Nota fiscal do voo usado pelo deputado Lúcio Mosquini
Foto: Reprodução/Câmara dos Deputados
A informação foi confirmada pela CNN na base de dados de aeronaves da Anac. De acordo com as prestações de contas públicas, o deputado Lúcio Mosquini utilizou voos como este mais três vezes entre 2018 e 2019.
Nesses casos o parlamentar não é responsabilizado, mas sim tratado como vítima pelas autoridades. Embora não seja ilegal contratar um voo “pirata”, mesmo com dinheiro público, a checagem de uma aeronave pode ser feita online por qualquer pessoa, por meio do site da Anac e pelo aplicativo de celular Voe Seguro. Há diversas campanhas da agência sobre o tema.
Em 2020, esse tipo de prática continuou, mesmo após o início das investigações das autoridades. A reportagem identificou que o deputado federal Charles Fernandes (PSD-BA) também contratou transporte que não tinha autorização para táxi-aéreo. O parlamentar fretou em três ocasiões a aeronave de prefixo PP-FRV, habilitada apenas para transporte privado. As três viagens foram de ida e volta, partiram da cidade de Guanambi (BA), cidade na qual já foi prefeito, e tiveram Brasília como destino. A primeira viagem foi entre os dias 3 e 6 de fevereiro; a segunda, entre 11 e 13 de fevereiro; já a terceira, entre 10 e 12 de março.
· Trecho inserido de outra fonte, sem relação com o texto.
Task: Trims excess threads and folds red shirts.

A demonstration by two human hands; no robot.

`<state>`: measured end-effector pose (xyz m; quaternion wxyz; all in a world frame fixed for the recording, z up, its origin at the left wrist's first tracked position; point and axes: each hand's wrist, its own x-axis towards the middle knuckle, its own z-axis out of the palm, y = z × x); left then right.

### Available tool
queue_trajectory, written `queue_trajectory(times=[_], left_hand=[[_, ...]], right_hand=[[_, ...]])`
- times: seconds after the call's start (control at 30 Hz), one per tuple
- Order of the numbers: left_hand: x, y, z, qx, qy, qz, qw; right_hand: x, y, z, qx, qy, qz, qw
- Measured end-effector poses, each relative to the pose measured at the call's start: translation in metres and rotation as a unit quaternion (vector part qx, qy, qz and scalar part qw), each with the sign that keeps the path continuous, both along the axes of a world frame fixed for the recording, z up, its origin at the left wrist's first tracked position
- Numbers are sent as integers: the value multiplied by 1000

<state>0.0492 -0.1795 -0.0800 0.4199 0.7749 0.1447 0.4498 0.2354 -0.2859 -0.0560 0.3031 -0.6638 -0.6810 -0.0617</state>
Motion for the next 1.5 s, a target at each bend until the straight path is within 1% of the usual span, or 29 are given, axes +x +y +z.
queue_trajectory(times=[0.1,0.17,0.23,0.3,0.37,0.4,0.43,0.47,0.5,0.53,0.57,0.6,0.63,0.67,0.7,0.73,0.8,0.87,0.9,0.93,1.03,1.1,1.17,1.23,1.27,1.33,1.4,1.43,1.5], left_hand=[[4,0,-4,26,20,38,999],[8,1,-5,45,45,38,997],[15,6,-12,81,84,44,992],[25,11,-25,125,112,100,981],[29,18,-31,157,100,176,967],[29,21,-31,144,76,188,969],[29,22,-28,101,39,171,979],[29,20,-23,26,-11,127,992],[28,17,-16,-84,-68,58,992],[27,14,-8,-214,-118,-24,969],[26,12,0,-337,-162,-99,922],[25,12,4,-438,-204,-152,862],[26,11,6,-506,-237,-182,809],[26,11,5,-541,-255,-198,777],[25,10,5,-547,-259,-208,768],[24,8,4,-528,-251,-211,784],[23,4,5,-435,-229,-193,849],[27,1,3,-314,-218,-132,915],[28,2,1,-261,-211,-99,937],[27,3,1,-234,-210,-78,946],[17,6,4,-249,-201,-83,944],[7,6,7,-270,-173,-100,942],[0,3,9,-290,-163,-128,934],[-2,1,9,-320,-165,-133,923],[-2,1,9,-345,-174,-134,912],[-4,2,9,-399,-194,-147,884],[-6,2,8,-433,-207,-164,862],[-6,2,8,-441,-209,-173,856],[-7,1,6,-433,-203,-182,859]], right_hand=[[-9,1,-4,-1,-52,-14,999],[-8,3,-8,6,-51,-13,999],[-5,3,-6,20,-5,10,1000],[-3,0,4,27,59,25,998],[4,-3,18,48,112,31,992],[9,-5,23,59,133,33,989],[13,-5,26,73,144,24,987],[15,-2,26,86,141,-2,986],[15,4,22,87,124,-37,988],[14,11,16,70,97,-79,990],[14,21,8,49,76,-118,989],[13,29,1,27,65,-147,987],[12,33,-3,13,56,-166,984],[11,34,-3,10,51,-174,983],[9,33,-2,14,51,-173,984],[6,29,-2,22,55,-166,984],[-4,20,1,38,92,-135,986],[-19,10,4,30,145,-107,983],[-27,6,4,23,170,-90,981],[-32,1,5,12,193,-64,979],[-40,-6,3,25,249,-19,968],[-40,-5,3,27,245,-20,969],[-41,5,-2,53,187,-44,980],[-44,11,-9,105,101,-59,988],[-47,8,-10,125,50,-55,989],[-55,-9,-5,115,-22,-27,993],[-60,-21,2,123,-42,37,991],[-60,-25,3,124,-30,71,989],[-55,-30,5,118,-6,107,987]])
O valor de cada fretamento foi de R$ 15 mil, totalizando R$ 45 mil em 40 dias.
Procurados, os deputados Lúcio Mosquini e Charles Fernandes não quiseram se manifestar.
Ao analisar notas fiscais dos senadores, a CNN encontrou indícios de voo não autorizado em um voo usado por Cid Gomes (PDT-CE) em 21 de novembro de 2019, no trecho (Fortaleza – Sobral – Fortaleza). O prefixo da aeronave que consta em nota fiscal (PR-VIB) — no valor de R$ 4.000, apresentada pelo parlamentar para solicitar reembolso — não estava autorizado para fretamento. A Anac decidiu interditar a aeronave daquela viagem depois de ser procurada pela reportagem e ainda abriu outras quatro investigações sobre as empresas responsáveis por voos irregulares usados por senadores. Os parlamentares não são investigados.
A transparência das notas fiscais do Senado é limitada, pois os documentos só passaram a ficar disponíveis a partir do segundo semestre de 2019. Voos contratados antes deste período não puderam ser checados por meio de documentos públicos.
Em ofício direcionado ao Senado, em setembro de 2019, a Anac pediu acesso a notas fiscais de fretamento de aeronaves pelos parlamentares da Casa. A agência diz que tem como objetivo “sensibilizar do perigo do transporte aéreo clandestino e evitar que sejam vítimas deste tipo de prática”.
O ofício argumenta ainda que “não era necessária a identificação do senador que utilizou o serviço, nem a origem e destino e nem mesmo o valor pago, apenas a identificação das aeronaves utilizadas no serviço”. A agência federal disse ainda que faz trabalho semelhante com a Câmara.
Procurado por meio de seu e-mail oficial e assessoria de imprensa, o senador Cid Gomes não respondeu.
A Anac explica que vem interagindo com a administração da Câmara dos Deputados e do Senado Federal para informar sobre as regras para a contratação segura deste serviço. Ressalta que investigações sobre voos clandestinos não tem o foco no passageiro, uma vez que a responsabilidade pela regularidade da prestação do serviço é sempre do operador aéreo.
“Eles [os parlamentares] são vítimas como qualquer cidadão. O passageiro não tem conhecimento sobre as peculiaridades da aviação. E é o nosso papel como agência fornecer informações para que possa haver uma contratação segura”, diz o gerente de Operações da Anac, Marcelo Lima.